For third downs the model has formula:
\(y_{i} = \beta_{int} + \beta_{1}ydstogo_i + \beta_{2}\sqrt{yrds_i} + \beta_{3}pos_{qb_i} + \epsilon_i\)

and on fourth downs the model has formula:
\(y_{i} = \beta_{int} + \beta_{1}ydstogo_i + \beta_{2}\sqrt{yrds_i} + \beta_{3}pos_{o_i} + \epsilon_i\)

Conversion by Penalty
The model that handles first through third down has form:
\(y_{i} = \beta_{int} + \beta_{1}ydstogo_i + \beta_{2}\sqrt{yrds_i} + \beta_{3}down_i + \beta_{4}down_iydstogo_i + \epsilon_i\)

The model for fourth downs is:
\(y_{i} = \beta_{int} + \beta_{1}ydstogo_i + \beta_{2}\sqrt{yrds_i} + \epsilon_i\)

Turnover on Downs
The model for first through third down looks like:
\(y_{i} = \beta_{int} + \beta_{1}ydstogo_i + \beta_{2}\sqrt{yrds_i} + \beta_{3}pos_{qb_i} + \beta_{4}t_{adjH} + \beta_{5}t_{adjH}\sqrt{yrds_i} + \epsilon_i\)

The model for fourth downs is much simpler:
\(y_{i} = \beta_{int} + \beta_{1}ydstogo_i + \epsilon_i\)

Punt
The model for first through third down is:
\(y_{i} = \beta_{int} + \beta_{1}ydstogo_i + \beta_{2}\sqrt{yrds_i} + \beta_{3}pos_{st_i} + \beta_{4}def_{st_i} + \epsilon_i\)

The fourth down model is:
\(y_{i} = \beta_{int} + \beta_{1}\sqrt{yrds_i} + \beta_{2}pos_{st_i} + \beta_{3}def_{st_i} + \epsilon_i\)

Turnover
Though the field position change for turnovers is also modeled with separate models for fourth down and first through third down, the model formula is the same for both models (though coefficients are different).

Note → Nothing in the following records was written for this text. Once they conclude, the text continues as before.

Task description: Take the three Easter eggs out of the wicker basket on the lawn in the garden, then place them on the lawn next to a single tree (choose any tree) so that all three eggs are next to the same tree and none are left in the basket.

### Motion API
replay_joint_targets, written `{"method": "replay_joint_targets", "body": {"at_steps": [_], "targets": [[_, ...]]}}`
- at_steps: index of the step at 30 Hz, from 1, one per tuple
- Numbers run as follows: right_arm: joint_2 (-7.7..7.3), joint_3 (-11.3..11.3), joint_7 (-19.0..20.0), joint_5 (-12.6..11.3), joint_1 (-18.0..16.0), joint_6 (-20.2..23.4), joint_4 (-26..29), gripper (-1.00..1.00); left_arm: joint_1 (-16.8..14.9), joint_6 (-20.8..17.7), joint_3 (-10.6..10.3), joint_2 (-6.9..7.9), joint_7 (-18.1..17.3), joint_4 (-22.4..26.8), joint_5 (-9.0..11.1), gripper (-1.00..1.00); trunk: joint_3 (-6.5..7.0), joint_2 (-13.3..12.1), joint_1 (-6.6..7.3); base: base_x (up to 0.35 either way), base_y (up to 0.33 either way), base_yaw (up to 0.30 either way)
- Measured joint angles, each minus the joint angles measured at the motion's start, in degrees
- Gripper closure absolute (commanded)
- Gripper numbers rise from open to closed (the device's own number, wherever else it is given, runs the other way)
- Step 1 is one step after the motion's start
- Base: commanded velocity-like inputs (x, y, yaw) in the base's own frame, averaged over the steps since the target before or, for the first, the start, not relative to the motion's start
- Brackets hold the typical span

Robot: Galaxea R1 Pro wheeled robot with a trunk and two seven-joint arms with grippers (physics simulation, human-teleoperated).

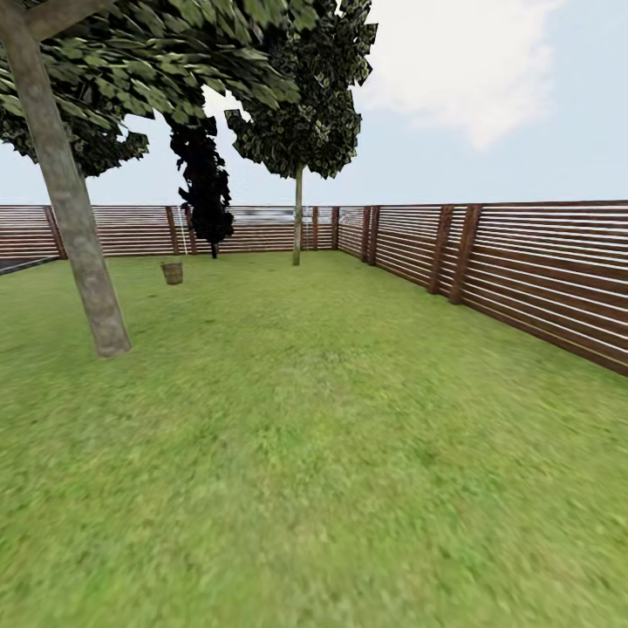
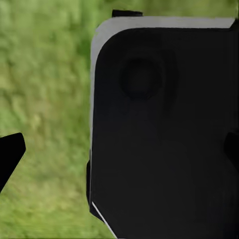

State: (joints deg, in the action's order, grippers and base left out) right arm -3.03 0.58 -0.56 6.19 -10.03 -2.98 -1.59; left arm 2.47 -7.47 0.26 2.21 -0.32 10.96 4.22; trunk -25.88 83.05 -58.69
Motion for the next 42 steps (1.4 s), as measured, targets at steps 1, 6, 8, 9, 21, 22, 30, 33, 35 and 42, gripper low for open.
{"method": "replay_joint_targets", "body": {"at_steps": [1,6,8,9,21,22,30,33,35,42], "targets": [[-0.73,-0.1,0.3,0.1,-0.1,0.9,2.1,-1.00,0.0,-7.1,0.0,0.42,0.1,5.3,2.2,-1.00,0.01,0.0,0.00,0.344,0.000,0.000],[-2.08,-0.2,0.9,-0.2,-0.1,26.0,22.9,-1.00,-0.2,-33.8,0.2,2.26,0.3,28.8,5.8,-1.00,-0.01,0.0,0.00,0.344,0.000,0.000],[-2.31,-0.2,0.9,-0.5,-0.2,39.0,37.7,-1.00,-0.3,-40.7,0.7,2.39,0.3,36.7,6.1,-1.00,0.02,0.0,0.00,0.344,0.000,0.000],[-2.36,-0.3,0.9,-0.6,-0.3,43.9,43.1,-1.00,-0.4,-43.0,1.1,2.38,0.2,39.4,6.2,-1.00,0.01,0.0,0.00,0.344,0.000,0.000],[-2.13,-0.4,0.6,-0.7,-15.2,52.3,38.6,-1.00,-13.1,-47.2,7.1,2.64,0.1,33.5,6.1,-1.00,0.01,0.0,0.00,0.344,0.000,0.000],[-2.02,-0.3,0.6,-0.4,-15.5,51.8,38.2,-1.00,-13.7,-47.2,7.2,2.67,-0.1,32.9,6.1,-1.00,0.01,0.0,0.00,0.344,0.000,0.000],[-1.95,0.0,0.6,0.2,-16.1,50.6,37.3,-1.00,-14.7,-47.1,7.3,3.28,-0.3,33.3,6.1,-1.00,0.01,0.0,0.00,0.344,0.000,0.000],[-2.06,0.0,0.5,0.2,-16.1,50.4,37.2,-1.00,-14.9,-47.6,7.3,3.79,-0.4,34.4,6.0,-1.00,0.01,0.0,0.00,0.344,0.000,0.000],[-2.12,0.1,0.5,0.1,-16.1,50.3,37.1,-1.00,-15.0,-47.7,7.3,4.54,-0.4,34.5,6.0,-1.00,0.01,0.0,0.00,0.344,0.000,0.000],[-2.09,0.1,0.5,0.1,-16.1,50.2,37.0,-1.00,-15.1,-47.7,7.4,6.15,-0.5,34.3,6.4,-1.00,0.01,0.0,0.00,0.344,0.000,0.000]]}}
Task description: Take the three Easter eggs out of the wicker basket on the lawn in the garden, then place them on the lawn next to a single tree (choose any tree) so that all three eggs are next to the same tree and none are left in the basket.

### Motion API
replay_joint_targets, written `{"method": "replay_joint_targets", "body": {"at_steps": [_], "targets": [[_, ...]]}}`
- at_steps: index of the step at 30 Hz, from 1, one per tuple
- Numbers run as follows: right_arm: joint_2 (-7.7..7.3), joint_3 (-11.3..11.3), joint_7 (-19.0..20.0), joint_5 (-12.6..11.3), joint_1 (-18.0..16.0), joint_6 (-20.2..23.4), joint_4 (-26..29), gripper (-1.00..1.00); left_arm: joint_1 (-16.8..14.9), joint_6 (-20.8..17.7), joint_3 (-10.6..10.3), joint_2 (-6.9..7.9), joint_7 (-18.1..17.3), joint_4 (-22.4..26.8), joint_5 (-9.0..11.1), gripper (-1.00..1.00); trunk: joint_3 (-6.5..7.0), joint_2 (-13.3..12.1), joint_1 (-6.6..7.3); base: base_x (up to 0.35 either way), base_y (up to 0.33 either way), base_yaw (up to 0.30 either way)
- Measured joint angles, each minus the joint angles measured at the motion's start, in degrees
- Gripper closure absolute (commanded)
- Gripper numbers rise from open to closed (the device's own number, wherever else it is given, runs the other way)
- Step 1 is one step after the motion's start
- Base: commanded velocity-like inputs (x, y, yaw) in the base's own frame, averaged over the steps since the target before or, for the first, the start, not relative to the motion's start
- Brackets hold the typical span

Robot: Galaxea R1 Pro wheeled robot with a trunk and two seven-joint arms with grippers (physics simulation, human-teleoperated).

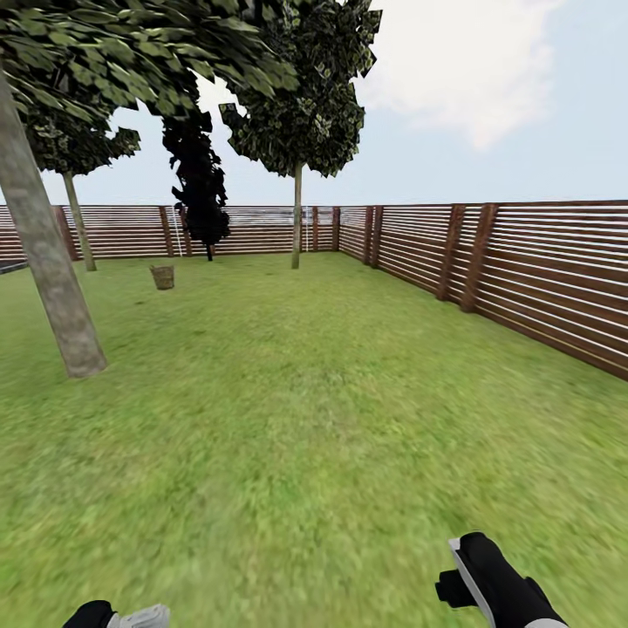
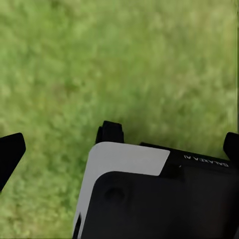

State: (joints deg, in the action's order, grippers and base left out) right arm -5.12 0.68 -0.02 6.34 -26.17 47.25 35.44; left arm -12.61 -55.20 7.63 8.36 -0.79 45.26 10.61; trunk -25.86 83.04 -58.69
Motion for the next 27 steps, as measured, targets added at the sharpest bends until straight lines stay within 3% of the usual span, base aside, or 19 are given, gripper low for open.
{"method": "replay_joint_targets", "body": {"at_steps": [4,8,13,21,27], "targets": [[0.21,0.0,0.1,0.1,0.0,0.0,0.0,-1.00,-0.1,0.0,0.0,-0.20,0.2,0.7,0.1,-1.00,0.00,0.0,0.00,0.344,0.000,0.000],[0.00,-0.3,0.0,-0.1,0.0,0.1,0.1,-1.00,-0.5,0.1,-0.1,-1.35,0.4,0.3,-0.1,-1.00,0.00,0.0,0.00,0.344,0.000,0.000],[0.34,-0.1,0.0,-0.1,0.0,0.0,0.0,-1.00,-0.6,0.0,1.1,-0.70,0.2,0.1,-0.2,-1.00,0.00,0.0,0.00,0.344,0.000,0.000],[0.35,-0.2,0.0,-0.1,0.0,0.0,-0.1,-1.00,-0.6,0.0,1.4,0.85,0.1,-0.3,-0.1,-1.00,0.00,0.0,0.00,0.344,0.000,0.000],[0.20,-0.3,0.0,-0.2,0.0,0.1,-0.1,-1.00,-0.6,0.1,1.3,0.47,0.3,0.0,0.1,-1.00,0.00,0.0,0.00,0.344,0.000,0.000]]}}
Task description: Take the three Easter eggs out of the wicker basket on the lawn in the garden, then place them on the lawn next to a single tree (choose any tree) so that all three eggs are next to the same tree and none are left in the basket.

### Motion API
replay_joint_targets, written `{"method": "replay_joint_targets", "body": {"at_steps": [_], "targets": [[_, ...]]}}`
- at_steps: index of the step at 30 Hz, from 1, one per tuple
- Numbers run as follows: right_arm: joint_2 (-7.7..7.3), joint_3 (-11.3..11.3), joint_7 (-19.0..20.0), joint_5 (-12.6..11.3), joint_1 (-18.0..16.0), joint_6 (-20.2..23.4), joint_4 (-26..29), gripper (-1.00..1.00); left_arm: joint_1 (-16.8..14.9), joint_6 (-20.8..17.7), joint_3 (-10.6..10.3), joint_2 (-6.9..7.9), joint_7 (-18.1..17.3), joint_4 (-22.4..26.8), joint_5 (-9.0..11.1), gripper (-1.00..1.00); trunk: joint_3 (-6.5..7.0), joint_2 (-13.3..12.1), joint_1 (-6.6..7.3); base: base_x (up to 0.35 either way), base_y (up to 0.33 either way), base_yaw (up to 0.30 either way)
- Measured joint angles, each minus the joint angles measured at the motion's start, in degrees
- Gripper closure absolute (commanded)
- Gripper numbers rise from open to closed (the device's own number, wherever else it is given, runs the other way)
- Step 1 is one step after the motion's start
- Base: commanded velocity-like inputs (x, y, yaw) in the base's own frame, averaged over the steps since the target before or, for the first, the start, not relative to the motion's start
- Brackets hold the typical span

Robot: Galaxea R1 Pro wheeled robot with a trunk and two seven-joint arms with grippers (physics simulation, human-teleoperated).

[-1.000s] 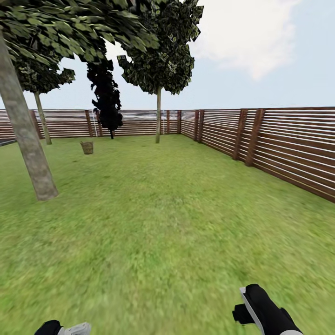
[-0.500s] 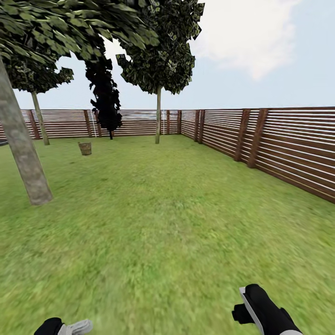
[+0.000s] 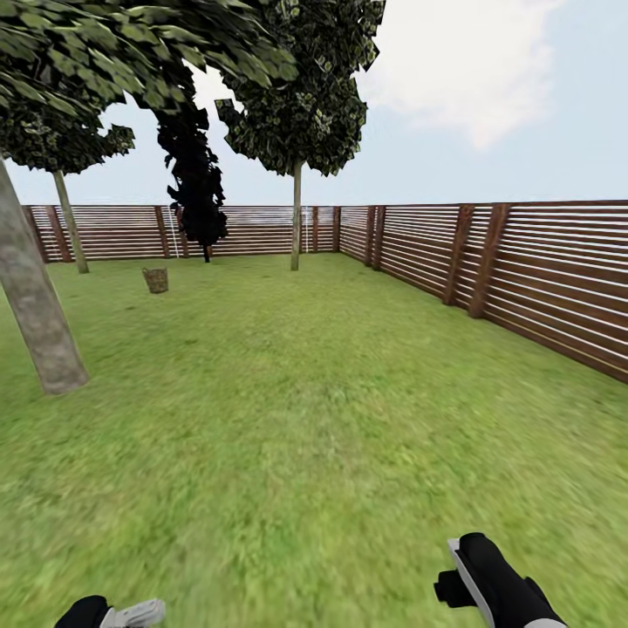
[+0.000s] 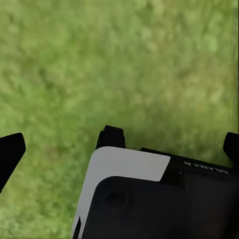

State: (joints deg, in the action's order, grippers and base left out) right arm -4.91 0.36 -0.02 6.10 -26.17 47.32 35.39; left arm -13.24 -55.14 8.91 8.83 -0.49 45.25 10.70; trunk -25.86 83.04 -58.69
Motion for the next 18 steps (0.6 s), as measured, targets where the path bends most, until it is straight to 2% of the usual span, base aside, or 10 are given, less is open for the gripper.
{"method": "replay_joint_targets", "body": {"at_steps": [14,18], "targets": [[-0.26,-0.1,0.0,-0.3,0.0,-0.1,0.0,-1.00,0.0,0.1,0.1,-0.17,-0.1,-0.1,0.0,-1.00,0.00,0.0,0.00,0.344,0.000,0.000],[-0.41,-0.1,0.1,-0.4,0.0,-0.1,0.0,-1.00,0.0,0.0,0.1,-0.28,-0.2,1.1,1.0,-1.00,0.00,0.0,0.00,0.344,0.000,0.000]]}}
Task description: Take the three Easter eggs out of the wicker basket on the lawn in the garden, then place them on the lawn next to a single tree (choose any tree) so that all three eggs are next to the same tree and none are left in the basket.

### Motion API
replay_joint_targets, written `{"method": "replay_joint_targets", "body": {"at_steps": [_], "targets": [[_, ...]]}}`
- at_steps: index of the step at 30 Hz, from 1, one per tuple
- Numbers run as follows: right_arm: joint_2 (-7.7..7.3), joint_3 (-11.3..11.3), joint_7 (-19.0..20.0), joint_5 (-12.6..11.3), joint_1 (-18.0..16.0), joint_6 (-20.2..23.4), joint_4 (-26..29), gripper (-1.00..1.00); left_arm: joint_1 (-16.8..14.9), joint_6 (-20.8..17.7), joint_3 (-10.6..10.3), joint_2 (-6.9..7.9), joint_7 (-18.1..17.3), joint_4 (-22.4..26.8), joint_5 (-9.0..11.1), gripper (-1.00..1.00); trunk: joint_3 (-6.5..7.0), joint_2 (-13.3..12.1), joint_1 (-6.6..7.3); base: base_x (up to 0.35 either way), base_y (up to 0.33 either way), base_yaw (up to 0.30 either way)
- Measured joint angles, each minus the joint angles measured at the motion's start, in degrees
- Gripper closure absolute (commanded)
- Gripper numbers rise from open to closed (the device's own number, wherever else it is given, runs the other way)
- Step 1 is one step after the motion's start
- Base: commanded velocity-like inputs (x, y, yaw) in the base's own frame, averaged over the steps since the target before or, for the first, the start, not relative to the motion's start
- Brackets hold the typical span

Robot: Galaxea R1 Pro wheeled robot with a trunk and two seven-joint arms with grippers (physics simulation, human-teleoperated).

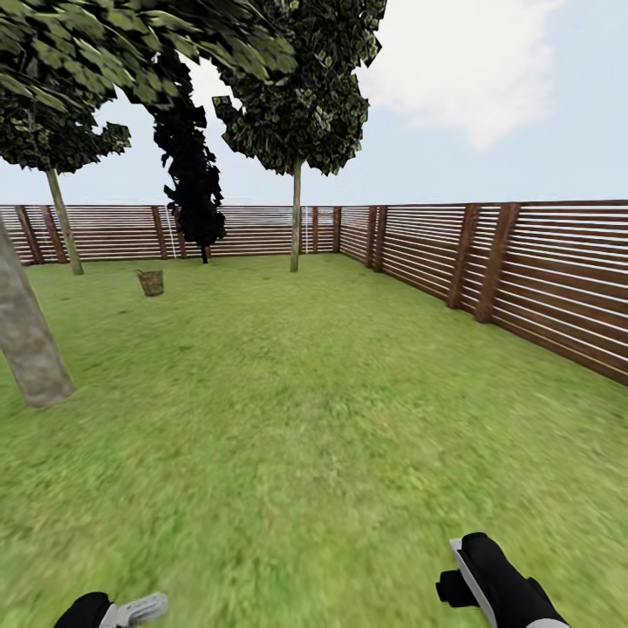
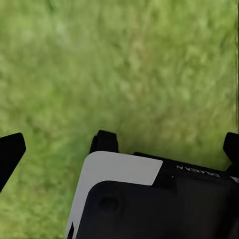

For a given model \(m\):

\(y_{mi} = \beta_{int} + \beta_{m1}ydstogo_i + \beta_{m2}\sqrt{yrds_i} + \beta_{m3}pos_{qb_i} + \epsilon_{mi}\)

Field Goal
The model for change in field position on missed field goals given the current down not being fourth is:
\(y_{i} = \beta_{int} + \beta_{1}ydstogo_i + \beta_{2}def_{d_i} + \beta_{3}down_i + \beta_{4}ydstogo_idown_i + \epsilon_{i}\)

For blocked field goals the model for change in field position on downs one through three is:
\(y_{i} = \beta_{int} + \beta_{1}ydstogo_i + \beta_{2}def_{d_i} + \beta_{3}\sqrt{yrds_i} + \epsilon_{i}\)

On fourth down the model is:
\(y_{i} = \beta_{int} + \beta_{1}\sqrt{yrds_i} + \epsilon_{i}\)

A.8 Residual Plots for \(\Delta \: field \: position_{i^*} | outcome_{i^*}\)

A reminder that when sampling from \(\mathcal N(\Delta \: field \: position, \sigma^{2}_{\epsilon})\), values that would lead to incoherent game stats are rejected. This fixes issues with the lack of normality for the residual distributions of \(\Delta \: field \: position_{i^*}\) when the sampled outcome \(outcome_{i^*}\) is either a conversion or a turnover on downs.